_WHAT IS NEEDED_
Each line below that includes the word "outline" is to be reported.

_DATA FOR ANALYSIS_

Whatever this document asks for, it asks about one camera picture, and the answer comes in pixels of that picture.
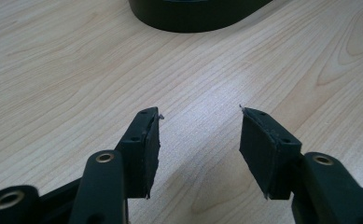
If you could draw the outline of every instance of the black mechanical arm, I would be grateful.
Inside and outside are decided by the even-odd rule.
[[[140,111],[115,150],[91,155],[77,179],[38,196],[32,186],[0,190],[0,224],[129,223],[128,198],[149,198],[158,169],[158,108]]]
[[[243,108],[240,151],[264,196],[288,200],[297,224],[363,223],[363,188],[329,155],[301,142],[268,114]]]

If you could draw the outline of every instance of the laminate tabletop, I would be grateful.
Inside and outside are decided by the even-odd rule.
[[[293,223],[239,152],[239,107],[271,114],[363,187],[363,0],[274,0],[232,26],[176,34],[126,0],[0,1],[0,189],[45,194],[157,106],[161,150],[138,223]]]

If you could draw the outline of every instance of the screw hole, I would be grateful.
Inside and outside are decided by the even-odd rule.
[[[105,216],[103,214],[97,213],[88,217],[86,220],[87,224],[101,224],[105,221]]]
[[[285,143],[291,143],[291,140],[289,140],[289,139],[287,139],[287,138],[282,138],[281,139],[283,142],[285,142]]]
[[[112,161],[112,159],[114,159],[114,154],[111,153],[103,153],[101,155],[99,155],[98,157],[96,157],[96,161],[97,162],[108,162],[108,161]]]
[[[323,165],[333,165],[333,161],[330,158],[324,156],[314,156],[313,159]]]
[[[13,205],[21,202],[24,198],[24,193],[21,190],[14,190],[8,192],[0,197],[0,210],[12,207]]]

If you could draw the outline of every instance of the light wood grain surface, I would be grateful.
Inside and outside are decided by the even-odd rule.
[[[157,106],[160,166],[138,223],[293,223],[239,153],[239,105],[270,113],[303,153],[363,187],[363,0],[273,1],[228,28],[148,27],[126,0],[0,1],[0,189],[44,194]]]

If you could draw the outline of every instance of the black object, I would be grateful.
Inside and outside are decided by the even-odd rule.
[[[140,111],[115,150],[87,161],[82,178],[39,197],[36,188],[0,190],[0,223],[128,223],[128,198],[149,198],[158,169],[158,108]]]
[[[134,15],[160,30],[198,33],[240,21],[272,0],[129,0]]]
[[[240,151],[265,197],[289,199],[296,223],[363,223],[363,188],[329,155],[301,143],[268,114],[243,108]]]

_RESULT_
If you could draw the outline of every instance of the black mechanical arm, I would be grateful.
If you could draw the outline of every instance of the laminate tabletop, I would be grateful.
If you could draw the outline of every instance of the screw hole, I would be grateful.
If you could draw the outline of every instance of the light wood grain surface, I would be grateful.
If you could draw the outline of every instance of the black object, I would be grateful.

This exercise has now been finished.